Light, including ultraviolet

Affiliations
Review

Light, including ultraviolet

Emanual Maverakis et al. J Autoimmun. 2010 May.

Abstract

Ultraviolet (UV) light is intricately linked to the functional status of the cutaneous immune system. In susceptible individuals, UV radiation can ignite pathogenic inflammatory pathways leading to allergy or autoimmunity. In others, this same UV radiation can be used as a phototherapy to suppress pathogenic cutaneous immune responses. These vastly different properties are a direct result of UV light's ability to ionize molecules in the skin and thereby chemically alter them. Sometimes these UV-induced chemical reactions are essential, the formation of pre-vitamin D(3) from 7-dehydrocholesterol, for example. In other instances they can be potentially detrimental. UV radiation can ionize a cell's DNA causing adjacent pyrimidine bases to chemically bond to each other. To prevent malignant transformation, a cell may respond to this UV-induced DNA damage by undergoing apoptosis. Although this pathway prevents skin cancer it also has the potential of inducing or exacerbating autoreactive immune responses by exposing the cell's nuclear antigens. Ultraviolet-induced chemical reactions can activate the immune system by a variety of other mechanisms as well.
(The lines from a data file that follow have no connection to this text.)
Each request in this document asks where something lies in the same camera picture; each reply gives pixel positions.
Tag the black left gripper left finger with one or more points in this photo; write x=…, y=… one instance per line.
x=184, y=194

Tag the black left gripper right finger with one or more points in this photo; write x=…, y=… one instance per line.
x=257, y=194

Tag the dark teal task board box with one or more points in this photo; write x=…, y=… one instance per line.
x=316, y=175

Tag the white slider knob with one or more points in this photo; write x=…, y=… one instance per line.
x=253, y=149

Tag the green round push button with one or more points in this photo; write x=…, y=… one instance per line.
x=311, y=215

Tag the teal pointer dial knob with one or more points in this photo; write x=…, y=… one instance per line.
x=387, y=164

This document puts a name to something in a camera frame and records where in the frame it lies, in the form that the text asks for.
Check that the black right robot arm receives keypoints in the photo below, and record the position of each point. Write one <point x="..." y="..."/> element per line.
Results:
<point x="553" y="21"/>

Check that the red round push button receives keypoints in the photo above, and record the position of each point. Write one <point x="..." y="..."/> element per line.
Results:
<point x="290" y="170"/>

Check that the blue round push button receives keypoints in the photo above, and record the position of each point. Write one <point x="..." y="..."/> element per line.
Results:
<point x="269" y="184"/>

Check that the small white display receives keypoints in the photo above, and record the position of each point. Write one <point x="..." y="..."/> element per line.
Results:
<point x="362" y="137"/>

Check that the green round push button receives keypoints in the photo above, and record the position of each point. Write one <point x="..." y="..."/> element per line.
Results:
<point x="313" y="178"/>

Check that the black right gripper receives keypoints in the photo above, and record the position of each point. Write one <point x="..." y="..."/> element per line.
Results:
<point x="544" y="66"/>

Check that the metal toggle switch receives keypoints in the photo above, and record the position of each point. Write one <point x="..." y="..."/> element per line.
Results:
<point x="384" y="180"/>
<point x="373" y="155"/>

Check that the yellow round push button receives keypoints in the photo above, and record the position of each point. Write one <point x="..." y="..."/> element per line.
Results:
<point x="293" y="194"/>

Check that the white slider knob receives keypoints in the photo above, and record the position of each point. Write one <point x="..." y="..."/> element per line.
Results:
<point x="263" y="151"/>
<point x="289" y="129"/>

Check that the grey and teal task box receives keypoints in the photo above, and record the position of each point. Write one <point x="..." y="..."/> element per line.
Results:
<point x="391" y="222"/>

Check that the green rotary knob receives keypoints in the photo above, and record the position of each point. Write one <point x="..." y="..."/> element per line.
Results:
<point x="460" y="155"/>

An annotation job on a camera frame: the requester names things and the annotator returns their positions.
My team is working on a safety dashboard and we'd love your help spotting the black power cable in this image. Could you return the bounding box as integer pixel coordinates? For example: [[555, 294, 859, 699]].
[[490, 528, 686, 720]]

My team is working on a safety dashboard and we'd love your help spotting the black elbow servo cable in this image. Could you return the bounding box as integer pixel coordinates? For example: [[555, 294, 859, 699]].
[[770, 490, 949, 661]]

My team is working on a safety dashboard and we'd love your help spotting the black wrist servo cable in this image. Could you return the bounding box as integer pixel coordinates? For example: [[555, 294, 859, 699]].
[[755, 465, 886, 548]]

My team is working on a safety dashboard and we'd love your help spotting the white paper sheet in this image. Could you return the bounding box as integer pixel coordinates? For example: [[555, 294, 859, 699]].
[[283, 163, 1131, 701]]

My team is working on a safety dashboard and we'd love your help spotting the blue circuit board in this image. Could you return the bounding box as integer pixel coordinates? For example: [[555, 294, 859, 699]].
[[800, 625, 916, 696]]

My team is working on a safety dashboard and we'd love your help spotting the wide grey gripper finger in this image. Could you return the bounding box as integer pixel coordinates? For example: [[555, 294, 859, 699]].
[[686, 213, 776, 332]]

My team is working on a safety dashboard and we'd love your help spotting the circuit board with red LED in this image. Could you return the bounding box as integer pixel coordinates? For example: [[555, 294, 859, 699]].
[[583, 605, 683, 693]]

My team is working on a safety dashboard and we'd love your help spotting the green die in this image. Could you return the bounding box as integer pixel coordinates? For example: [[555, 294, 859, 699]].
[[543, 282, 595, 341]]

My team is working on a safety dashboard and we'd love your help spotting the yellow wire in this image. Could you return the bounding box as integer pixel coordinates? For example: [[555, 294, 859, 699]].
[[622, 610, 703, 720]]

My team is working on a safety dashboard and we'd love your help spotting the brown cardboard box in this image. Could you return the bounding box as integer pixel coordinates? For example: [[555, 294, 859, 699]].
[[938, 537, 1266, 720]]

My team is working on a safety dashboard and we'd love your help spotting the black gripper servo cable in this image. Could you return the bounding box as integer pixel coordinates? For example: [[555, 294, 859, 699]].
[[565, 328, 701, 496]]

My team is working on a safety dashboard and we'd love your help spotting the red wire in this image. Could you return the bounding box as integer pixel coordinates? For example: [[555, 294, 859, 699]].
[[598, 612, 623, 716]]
In response to UV irradiation keratinocytes secrete cytokines and chemokines, which activate and recruit leukocytes to the skin. In some individuals UV-induced chemical reactions can synthesize novel antigens resulting in a photoallergy. Alternatively, photosensitizing molecules can damage cells by initiating sunburn-like phototoxic reactions. Herein we review all types of UV-induced skin reactions, especially those involving the immune system.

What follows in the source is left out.